World War, public safety issues top headlines

Editor’s note: The information in this story was provided by the Poulsbo Historical Society.

Editor’s note: The information in this story was provided by the Poulsbo Historical Society.

World War II continued to drive national and local headlines well into the late 1930s and 1940s, with the stories hitting closer to home every day. In February 1941, the draft was in full effect. Young men were going into the service both voluntarily and by way of the Kitsap County Draft Board. Lists of names of young men who were headed off to basic training were commonplace in the Kitsap County Herald.

In other news, there was an uncanny parallel to today’s headlines. Traffic safety, access to health care and public safety were at the forefront of everyone’s conversation and minds.

Again with the roads

In September 1939, the residents of Harding expressed their gratitude that they had a new surface on the roads. They also requested that drivers using those newly paved roads would keep an eye out for children walking along the sides of the road.

Bridges a spectator sport

Folks came from far and wide to watch the show as the long-anticipated Tacoma Narrows Bridge was pieced together to provide passage from Gig Harbor and Tacoma to Kitsap and Pierce counties. “Cable spinning across the Narrows is carried on by day and night crews continuously and is now nearly completed,” the Herald reported on March 1, 1940. “The first wires were carried across the morning of January 10 and rapid progress was made in the past month in spinning the two main suspension cables.

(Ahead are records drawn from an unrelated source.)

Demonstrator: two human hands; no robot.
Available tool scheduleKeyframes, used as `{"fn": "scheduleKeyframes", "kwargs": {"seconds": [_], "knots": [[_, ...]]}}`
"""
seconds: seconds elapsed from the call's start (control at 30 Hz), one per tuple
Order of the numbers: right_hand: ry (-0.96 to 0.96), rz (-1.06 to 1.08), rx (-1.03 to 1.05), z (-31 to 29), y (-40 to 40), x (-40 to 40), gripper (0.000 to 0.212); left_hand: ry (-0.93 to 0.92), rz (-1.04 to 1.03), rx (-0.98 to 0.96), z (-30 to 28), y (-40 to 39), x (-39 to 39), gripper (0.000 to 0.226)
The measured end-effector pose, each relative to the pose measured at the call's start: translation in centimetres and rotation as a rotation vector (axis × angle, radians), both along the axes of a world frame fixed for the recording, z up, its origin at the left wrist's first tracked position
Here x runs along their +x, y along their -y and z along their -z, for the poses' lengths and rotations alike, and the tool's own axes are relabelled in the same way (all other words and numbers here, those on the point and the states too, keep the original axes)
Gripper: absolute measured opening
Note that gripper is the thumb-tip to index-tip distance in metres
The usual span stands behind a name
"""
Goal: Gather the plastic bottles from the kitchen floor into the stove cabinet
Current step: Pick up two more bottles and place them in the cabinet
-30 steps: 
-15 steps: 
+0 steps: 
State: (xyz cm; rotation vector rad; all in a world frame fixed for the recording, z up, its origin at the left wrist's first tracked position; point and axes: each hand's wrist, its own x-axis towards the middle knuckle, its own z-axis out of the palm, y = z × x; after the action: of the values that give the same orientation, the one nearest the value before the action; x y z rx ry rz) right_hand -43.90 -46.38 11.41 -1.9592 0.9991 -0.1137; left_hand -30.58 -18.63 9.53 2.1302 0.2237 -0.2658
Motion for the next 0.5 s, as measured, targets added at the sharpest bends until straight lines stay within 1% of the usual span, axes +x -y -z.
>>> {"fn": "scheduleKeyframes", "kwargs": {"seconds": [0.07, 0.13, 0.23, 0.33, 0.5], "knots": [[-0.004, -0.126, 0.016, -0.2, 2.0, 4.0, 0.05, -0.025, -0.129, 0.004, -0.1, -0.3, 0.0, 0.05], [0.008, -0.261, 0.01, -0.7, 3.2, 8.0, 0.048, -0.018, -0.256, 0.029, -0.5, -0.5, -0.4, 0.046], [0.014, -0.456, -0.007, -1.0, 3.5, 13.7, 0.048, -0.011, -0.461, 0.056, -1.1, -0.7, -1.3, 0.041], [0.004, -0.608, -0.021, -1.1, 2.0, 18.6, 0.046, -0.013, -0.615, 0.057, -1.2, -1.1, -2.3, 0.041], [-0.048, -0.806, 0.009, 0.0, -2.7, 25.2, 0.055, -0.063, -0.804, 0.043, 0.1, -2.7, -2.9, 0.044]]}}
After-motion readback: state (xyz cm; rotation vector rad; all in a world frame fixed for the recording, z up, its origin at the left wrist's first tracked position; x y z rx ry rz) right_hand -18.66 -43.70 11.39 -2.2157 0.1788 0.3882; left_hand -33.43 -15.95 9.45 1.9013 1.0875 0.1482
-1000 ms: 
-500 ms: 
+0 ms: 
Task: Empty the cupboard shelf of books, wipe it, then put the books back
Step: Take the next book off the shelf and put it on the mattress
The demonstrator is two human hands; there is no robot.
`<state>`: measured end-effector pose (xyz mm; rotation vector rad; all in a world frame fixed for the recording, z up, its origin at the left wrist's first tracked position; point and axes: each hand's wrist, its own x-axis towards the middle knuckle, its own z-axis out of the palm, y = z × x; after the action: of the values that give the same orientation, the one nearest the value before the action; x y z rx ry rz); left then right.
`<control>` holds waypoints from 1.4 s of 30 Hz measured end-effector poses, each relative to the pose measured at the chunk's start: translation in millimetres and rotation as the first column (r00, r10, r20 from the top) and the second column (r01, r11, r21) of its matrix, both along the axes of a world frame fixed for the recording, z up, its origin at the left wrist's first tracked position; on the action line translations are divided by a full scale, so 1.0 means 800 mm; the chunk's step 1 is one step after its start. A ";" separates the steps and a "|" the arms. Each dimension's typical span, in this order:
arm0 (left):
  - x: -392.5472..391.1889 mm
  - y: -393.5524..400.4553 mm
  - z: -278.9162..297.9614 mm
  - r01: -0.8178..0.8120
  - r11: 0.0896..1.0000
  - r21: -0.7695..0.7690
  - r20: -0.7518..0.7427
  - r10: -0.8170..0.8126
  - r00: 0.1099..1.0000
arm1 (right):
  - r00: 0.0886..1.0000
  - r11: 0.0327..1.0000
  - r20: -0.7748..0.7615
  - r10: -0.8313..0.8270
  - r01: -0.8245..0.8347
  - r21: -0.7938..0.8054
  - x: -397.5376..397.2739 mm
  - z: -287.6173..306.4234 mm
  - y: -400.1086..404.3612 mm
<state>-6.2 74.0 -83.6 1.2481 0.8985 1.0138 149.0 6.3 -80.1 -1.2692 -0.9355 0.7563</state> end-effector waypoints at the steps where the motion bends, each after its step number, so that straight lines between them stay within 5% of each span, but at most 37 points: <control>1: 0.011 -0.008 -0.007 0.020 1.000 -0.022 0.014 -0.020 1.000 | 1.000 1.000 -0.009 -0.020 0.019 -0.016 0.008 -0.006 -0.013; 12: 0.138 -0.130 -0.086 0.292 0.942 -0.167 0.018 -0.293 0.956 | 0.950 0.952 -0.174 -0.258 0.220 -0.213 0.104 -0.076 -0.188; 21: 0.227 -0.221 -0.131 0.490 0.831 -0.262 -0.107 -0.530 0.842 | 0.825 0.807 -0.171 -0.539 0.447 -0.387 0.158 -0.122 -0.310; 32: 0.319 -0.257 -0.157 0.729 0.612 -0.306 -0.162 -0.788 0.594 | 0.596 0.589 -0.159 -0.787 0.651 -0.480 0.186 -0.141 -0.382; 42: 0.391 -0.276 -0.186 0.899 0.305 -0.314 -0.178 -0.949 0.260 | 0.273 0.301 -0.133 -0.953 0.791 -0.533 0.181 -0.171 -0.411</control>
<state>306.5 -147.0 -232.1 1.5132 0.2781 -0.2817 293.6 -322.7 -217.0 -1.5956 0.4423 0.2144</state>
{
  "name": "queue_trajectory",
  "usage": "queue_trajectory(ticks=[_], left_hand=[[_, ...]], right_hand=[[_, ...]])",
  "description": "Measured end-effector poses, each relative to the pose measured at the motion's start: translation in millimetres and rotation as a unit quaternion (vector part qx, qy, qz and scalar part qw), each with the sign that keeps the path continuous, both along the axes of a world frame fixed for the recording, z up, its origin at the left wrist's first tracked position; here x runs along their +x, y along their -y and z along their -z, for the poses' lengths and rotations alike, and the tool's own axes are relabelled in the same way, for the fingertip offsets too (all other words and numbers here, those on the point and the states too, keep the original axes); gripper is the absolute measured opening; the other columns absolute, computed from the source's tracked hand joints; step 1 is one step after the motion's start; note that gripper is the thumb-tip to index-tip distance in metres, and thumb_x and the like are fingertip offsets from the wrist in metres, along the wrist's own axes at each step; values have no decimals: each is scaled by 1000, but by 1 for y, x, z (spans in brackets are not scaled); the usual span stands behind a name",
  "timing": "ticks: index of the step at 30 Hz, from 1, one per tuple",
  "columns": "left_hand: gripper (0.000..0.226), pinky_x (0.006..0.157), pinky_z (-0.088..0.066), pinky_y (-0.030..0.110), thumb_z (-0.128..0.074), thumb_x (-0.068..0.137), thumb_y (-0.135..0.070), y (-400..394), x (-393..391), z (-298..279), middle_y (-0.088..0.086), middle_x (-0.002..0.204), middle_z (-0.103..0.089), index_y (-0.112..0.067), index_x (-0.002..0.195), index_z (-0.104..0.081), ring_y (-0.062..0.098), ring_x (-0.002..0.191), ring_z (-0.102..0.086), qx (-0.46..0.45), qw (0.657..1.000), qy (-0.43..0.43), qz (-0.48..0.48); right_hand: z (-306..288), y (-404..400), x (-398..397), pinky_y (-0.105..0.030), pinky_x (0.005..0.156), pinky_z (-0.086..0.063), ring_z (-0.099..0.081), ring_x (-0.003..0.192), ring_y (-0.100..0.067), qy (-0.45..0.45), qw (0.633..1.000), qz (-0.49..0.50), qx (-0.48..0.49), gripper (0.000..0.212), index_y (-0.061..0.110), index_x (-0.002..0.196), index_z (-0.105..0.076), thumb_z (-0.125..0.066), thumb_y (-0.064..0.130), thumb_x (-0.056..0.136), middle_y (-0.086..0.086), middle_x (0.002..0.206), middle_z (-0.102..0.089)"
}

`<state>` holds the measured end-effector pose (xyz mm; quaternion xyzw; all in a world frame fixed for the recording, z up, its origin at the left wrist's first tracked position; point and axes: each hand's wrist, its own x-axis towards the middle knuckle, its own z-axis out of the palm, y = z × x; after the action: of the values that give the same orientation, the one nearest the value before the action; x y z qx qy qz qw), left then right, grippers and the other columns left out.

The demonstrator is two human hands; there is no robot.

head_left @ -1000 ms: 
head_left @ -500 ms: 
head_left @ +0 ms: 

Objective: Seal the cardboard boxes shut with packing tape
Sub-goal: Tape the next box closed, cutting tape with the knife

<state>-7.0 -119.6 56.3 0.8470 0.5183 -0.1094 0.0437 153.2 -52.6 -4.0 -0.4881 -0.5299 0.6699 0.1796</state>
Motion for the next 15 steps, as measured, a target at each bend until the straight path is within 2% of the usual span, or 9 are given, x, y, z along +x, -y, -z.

Five of the nineteen strands in the two cables were completed about the first of February.”

The bridge opened on July 1, 1940. The real show came on Nov. 7, 1940, when the bridge earned the monicker “Galloping Gertie” when it literally blew apart during a 42-mile-an-hour wind storm.

Accessing health care

The American Legion Ambulance Association stepped in to help fill the community’s need for a new ambulance in August 1940. The organization was originally formed in 1928 to give Kitsapers with no other transportation free ambulance rides to the hospital.

In its conception, the ambulance made 25 trips each month.

By August 1940, the ambulance was making an average of 115 trips per month.

In this same vein a fund drive to purchase a new rural fire truck was an ongoing venture in February 1941.

Books and brewed tea

A tea party to benefit the public library celebrated the Poulsbo library’s one-year anniversary and raised money to purchase new books. The library owned and loaned 200 books when it opened. In a year, the collection grew to about 2,000 books. Memberships were $1 annually, but membership wasn’t required to use the library. “Any one with the proper recommendations may secure a card,” the Jan. 31, 1941, Kitsap County Herald reported. After a year of operation, the library had 502 patrons.